→ **Task statement**: Below this line are records; write out exactly the lines from the one containing "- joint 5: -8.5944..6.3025" through the one containing "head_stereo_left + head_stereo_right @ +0", with the pictures left out.
[[ Exercise data open ]]
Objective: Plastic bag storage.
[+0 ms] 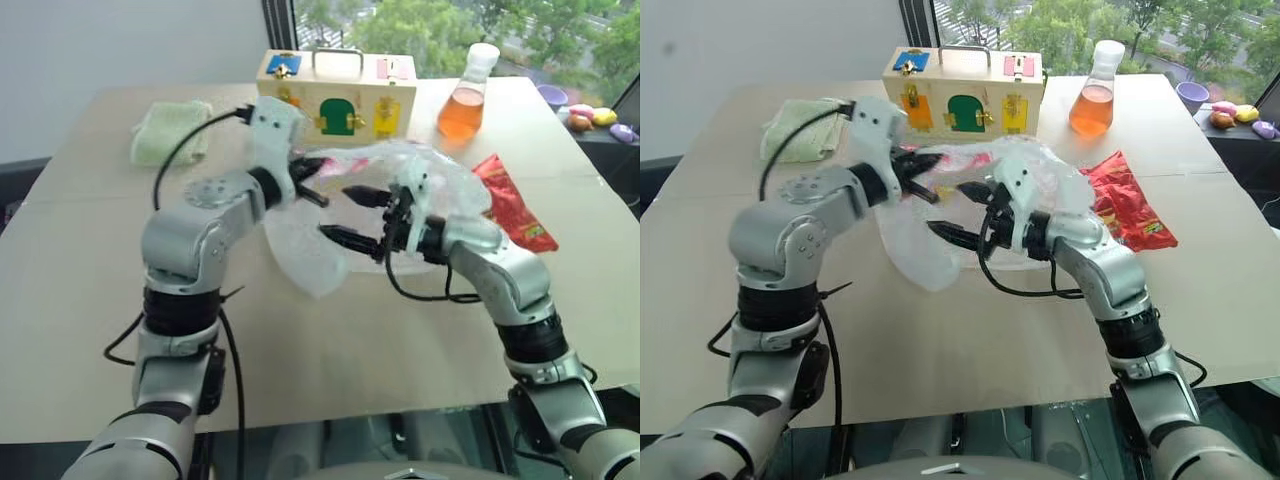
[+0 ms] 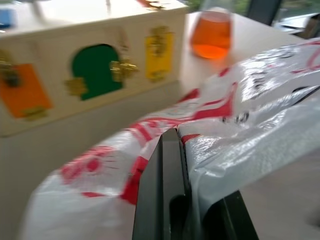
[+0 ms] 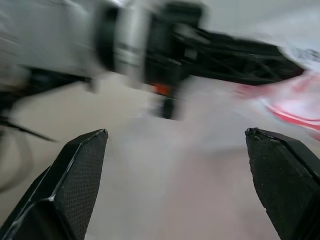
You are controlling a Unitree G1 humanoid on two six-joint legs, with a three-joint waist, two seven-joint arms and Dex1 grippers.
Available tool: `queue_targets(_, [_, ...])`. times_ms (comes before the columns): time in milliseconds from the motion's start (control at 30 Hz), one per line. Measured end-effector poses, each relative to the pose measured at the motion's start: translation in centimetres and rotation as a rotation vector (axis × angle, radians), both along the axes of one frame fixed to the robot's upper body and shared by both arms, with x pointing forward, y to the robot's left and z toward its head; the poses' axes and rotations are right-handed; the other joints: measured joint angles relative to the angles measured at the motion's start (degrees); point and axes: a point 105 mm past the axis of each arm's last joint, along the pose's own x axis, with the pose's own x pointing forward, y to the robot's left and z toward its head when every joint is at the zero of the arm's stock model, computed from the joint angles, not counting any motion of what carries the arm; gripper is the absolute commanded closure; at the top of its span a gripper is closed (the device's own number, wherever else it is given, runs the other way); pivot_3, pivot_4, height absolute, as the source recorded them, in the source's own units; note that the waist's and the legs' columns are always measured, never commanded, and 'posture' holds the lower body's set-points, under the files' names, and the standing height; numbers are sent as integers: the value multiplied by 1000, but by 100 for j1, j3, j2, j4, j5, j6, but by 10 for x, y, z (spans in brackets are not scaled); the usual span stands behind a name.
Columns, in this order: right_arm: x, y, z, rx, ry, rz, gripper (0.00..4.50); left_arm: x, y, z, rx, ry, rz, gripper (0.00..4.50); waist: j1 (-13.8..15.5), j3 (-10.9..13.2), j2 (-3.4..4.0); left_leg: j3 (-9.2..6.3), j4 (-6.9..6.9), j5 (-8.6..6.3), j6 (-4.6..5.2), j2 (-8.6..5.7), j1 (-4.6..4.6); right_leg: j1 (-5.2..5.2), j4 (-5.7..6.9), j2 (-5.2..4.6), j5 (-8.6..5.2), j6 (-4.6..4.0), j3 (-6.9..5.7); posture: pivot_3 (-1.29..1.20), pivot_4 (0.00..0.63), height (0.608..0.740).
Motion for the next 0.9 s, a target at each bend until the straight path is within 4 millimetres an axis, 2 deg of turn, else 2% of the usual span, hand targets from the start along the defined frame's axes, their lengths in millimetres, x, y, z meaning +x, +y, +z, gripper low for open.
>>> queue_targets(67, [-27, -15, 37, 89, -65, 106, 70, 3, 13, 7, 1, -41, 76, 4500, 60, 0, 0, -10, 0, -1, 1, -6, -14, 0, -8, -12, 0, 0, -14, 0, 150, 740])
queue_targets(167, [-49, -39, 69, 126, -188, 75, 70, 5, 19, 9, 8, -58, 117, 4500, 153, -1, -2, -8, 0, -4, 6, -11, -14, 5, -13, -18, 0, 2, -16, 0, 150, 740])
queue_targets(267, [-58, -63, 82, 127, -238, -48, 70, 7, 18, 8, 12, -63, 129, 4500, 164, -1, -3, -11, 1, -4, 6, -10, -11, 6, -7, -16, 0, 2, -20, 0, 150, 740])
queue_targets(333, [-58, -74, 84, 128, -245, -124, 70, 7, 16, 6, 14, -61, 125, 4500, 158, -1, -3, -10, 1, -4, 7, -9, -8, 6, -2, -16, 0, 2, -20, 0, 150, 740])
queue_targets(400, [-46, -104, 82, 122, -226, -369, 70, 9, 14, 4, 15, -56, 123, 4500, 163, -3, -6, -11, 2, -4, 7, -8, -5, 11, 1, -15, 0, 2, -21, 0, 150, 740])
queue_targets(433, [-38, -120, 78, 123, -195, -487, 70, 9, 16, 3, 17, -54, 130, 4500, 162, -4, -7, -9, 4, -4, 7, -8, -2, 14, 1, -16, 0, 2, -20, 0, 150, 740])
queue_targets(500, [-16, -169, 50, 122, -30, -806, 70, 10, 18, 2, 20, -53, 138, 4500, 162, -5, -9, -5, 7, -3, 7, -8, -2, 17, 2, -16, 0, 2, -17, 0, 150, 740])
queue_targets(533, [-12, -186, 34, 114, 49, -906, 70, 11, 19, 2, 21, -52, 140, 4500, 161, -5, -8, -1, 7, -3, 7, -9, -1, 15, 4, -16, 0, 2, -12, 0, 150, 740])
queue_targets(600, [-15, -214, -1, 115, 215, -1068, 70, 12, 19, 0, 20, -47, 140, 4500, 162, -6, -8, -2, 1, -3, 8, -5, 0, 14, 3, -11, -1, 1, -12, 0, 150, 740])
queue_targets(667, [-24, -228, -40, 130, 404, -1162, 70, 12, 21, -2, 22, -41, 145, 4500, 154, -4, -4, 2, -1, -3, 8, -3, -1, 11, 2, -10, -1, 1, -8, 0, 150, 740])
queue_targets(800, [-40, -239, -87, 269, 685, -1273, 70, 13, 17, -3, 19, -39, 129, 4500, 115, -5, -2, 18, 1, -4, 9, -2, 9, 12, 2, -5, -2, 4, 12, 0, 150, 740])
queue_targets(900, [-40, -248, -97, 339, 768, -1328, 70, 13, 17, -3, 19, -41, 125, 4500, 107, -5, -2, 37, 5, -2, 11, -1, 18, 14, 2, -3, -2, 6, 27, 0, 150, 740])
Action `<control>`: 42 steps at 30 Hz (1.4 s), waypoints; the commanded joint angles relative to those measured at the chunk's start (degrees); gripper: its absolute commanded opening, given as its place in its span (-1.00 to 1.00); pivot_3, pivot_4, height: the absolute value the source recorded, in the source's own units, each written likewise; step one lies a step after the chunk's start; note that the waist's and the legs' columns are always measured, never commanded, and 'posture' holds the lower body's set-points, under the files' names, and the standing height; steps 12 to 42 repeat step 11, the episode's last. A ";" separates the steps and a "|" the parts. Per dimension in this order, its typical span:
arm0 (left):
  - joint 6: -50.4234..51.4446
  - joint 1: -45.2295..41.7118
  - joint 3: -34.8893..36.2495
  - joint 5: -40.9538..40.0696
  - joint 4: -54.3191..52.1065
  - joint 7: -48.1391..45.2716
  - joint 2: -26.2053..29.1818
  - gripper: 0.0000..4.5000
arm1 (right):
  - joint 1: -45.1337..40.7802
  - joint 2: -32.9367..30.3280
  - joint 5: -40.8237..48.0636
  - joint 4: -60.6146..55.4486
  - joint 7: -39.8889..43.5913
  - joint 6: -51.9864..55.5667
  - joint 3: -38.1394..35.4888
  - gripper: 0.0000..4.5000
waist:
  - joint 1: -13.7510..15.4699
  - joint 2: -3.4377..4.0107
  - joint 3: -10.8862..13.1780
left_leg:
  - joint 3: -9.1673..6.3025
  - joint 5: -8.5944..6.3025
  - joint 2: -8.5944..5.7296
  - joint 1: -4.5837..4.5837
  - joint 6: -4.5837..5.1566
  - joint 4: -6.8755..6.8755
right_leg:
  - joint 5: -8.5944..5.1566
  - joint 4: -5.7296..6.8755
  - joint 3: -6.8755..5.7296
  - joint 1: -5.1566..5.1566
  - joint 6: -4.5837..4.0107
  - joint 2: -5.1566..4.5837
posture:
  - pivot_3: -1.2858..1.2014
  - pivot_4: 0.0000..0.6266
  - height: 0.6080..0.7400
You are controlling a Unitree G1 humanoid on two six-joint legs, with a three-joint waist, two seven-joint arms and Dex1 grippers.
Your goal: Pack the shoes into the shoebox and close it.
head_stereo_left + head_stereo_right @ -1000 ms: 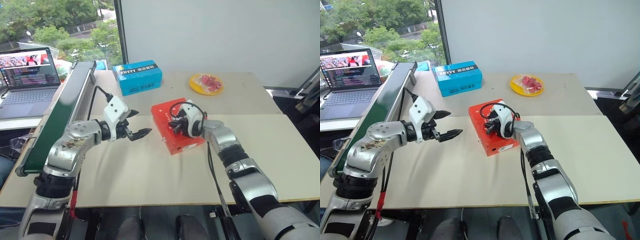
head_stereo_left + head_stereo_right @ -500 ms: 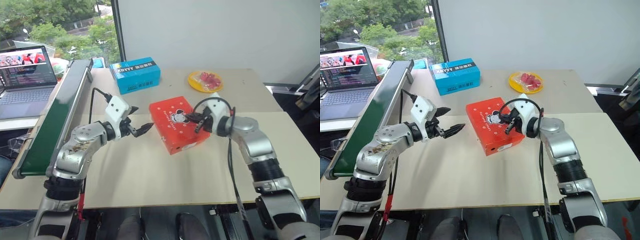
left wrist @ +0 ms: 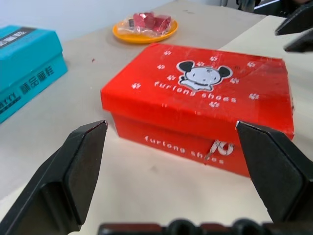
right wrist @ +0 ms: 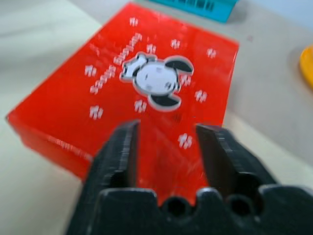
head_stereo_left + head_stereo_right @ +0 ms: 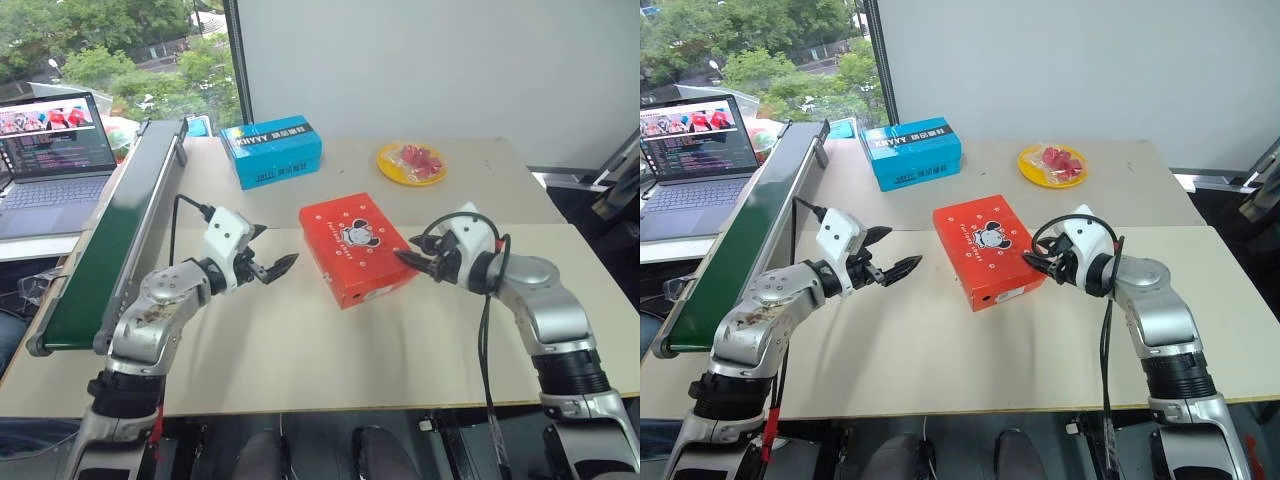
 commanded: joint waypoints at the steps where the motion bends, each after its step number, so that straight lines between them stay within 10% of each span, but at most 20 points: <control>1: -1.42 2.11 2.69 -0.25 -3.50 0.89 0.55 1.00 | 1.26 -1.46 0.75 -3.38 -1.16 0.17 -3.25 0.72 | 0.06 0.00 0.00 | 0.01 0.00 0.00 -0.01 0.00 0.00 | 0.00 0.00 0.01 -0.01 0.00 -0.01 | 0.03 -0.52 1.00; 3: -1.34 3.00 3.29 -0.72 -4.23 0.55 0.97 1.00 | 1.79 -1.74 1.29 -3.96 -1.09 0.41 -3.89 0.97 | 0.07 -0.01 0.01 | 0.00 0.00 0.00 -0.01 0.00 0.00 | 0.00 -0.01 0.00 0.00 0.00 -0.02 | 0.03 -0.52 1.00; 42: -1.49 2.91 4.51 -0.67 -4.16 0.49 1.51 1.00 | 2.19 -2.42 3.33 -4.71 -1.08 2.08 -6.03 0.97 | 0.08 -0.01 0.01 | 0.00 0.00 -0.01 0.01 0.01 0.00 | 0.00 -0.02 0.00 0.03 0.00 -0.01 | 0.03 -0.52 1.00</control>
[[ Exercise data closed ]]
→ **Written answer**:
  - joint 5: -8.5944..6.3025
  - joint 2: -8.5944..5.7296
  - joint 1: -4.5837..4.5837
  - joint 6: -4.5837..5.1566
  - joint 4: -6.8755..6.8755
right_leg:
  - joint 5: -8.5944..5.1566
  - joint 4: -5.7296..6.8755
  - joint 3: -6.8755..5.7296
  - joint 1: -5.1566..5.1566
  - joint 6: -4.5837..4.0107
  - joint 2: -5.1566..4.5837
posture:
  - pivot_3: -1.2858..1.2014
  - pivot_4: 0.0000..0.6266
  - height: 0.6080..0.7400
You are controlling a Unitree G1 humanoid on two six-joint legs, with a three-joint waist, two seven-joint arms and Dex1 grippers.
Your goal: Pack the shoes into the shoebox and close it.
head_stereo_left + head_stereo_right @ -1000 ms: 
head_stereo_left + head_stereo_right @ -500 ms: 
left wrist @ +0 ms: 
right wrist @ +0 ms: 
head_stereo_left + head_stereo_right @ +0 ms: 

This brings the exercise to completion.